## [What the task asks]
An exact restatement of all the data is required, with the pictures left out.

:::

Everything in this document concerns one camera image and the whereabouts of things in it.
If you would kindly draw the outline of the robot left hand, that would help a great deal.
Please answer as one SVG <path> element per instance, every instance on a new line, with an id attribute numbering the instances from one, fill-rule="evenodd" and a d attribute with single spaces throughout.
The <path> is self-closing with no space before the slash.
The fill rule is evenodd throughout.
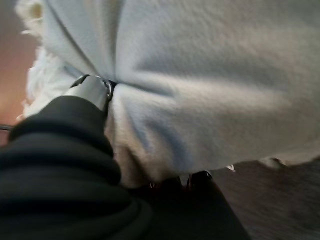
<path id="1" fill-rule="evenodd" d="M 136 190 L 104 135 L 115 83 L 83 75 L 0 149 L 3 240 L 248 240 L 207 171 Z"/>

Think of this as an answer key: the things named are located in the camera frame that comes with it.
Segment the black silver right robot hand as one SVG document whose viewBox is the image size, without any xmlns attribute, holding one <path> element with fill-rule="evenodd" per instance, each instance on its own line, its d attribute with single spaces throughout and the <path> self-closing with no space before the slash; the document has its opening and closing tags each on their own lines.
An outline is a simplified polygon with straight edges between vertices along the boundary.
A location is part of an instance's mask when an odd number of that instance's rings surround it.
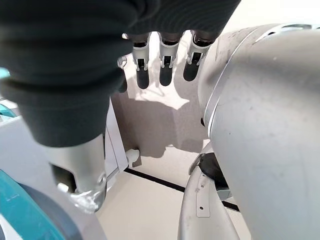
<svg viewBox="0 0 320 240">
<path fill-rule="evenodd" d="M 49 154 L 60 191 L 83 212 L 106 197 L 106 118 L 110 96 L 125 91 L 120 60 L 133 55 L 137 85 L 149 86 L 152 32 L 159 34 L 163 86 L 180 39 L 192 38 L 183 78 L 193 81 L 237 0 L 3 0 L 0 92 L 17 104 L 33 138 Z"/>
</svg>

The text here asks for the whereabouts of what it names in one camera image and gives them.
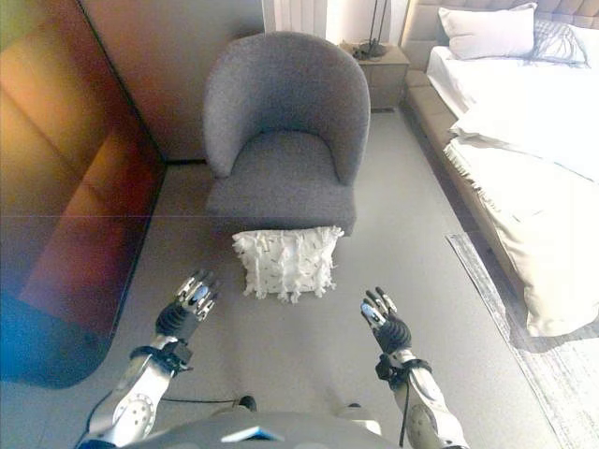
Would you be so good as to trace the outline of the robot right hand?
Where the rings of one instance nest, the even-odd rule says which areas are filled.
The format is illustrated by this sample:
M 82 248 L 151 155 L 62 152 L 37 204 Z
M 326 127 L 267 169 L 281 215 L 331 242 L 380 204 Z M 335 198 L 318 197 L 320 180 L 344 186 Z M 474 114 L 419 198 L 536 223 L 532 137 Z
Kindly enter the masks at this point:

:::

## [Problem solution]
Everything in this document concerns one camera image and the whereabouts of things in it.
If you would kindly draw the outline of the robot left hand, that would help a great deal.
Please answer as one SVG <path> element per instance, every instance on a new line, with an id attribute numbering the instances from one, fill-rule="evenodd" and a d attribute with single spaces throughout.
The <path> is self-closing with no space before the slash.
The fill rule is evenodd throughout.
<path id="1" fill-rule="evenodd" d="M 136 190 L 104 135 L 115 83 L 83 75 L 0 149 L 3 240 L 248 240 L 207 171 Z"/>

Think of this as an answer key: the things named are located in the camera frame that comes with it.
Segment the black silver right robot hand as one SVG document whose viewBox is the image size, without any xmlns attribute, holding one <path> element with fill-rule="evenodd" per instance, each instance on its own line, its d attribute with single spaces throughout and the <path> self-closing with no space before the slash; the document has its opening and closing tags each on their own lines.
An outline is a simplified polygon with straight edges between vertices along the boundary.
A location is part of an instance's mask when an odd number of that instance's rings surround it.
<svg viewBox="0 0 320 240">
<path fill-rule="evenodd" d="M 49 154 L 60 191 L 83 212 L 106 197 L 106 118 L 110 96 L 125 91 L 120 60 L 133 55 L 137 85 L 149 86 L 152 32 L 159 34 L 163 86 L 180 39 L 192 38 L 183 78 L 193 81 L 237 0 L 3 0 L 0 92 L 17 104 L 33 138 Z"/>
</svg>

The text here asks for the whereabouts of what it names in one camera image and gives them.
Would you be so good as to trace the outline of the robot right hand?
Where the rings of one instance nest, the even-odd rule says which areas are filled.
The format is illustrated by this sample:
M 82 248 L 151 155 L 62 152 L 37 204 Z
M 326 127 L 267 169 L 281 215 L 331 242 L 380 204 Z M 335 198 L 318 197 L 320 180 L 344 186 Z M 474 114 L 419 198 L 536 223 L 532 137 Z
Kindly enter the masks at this point:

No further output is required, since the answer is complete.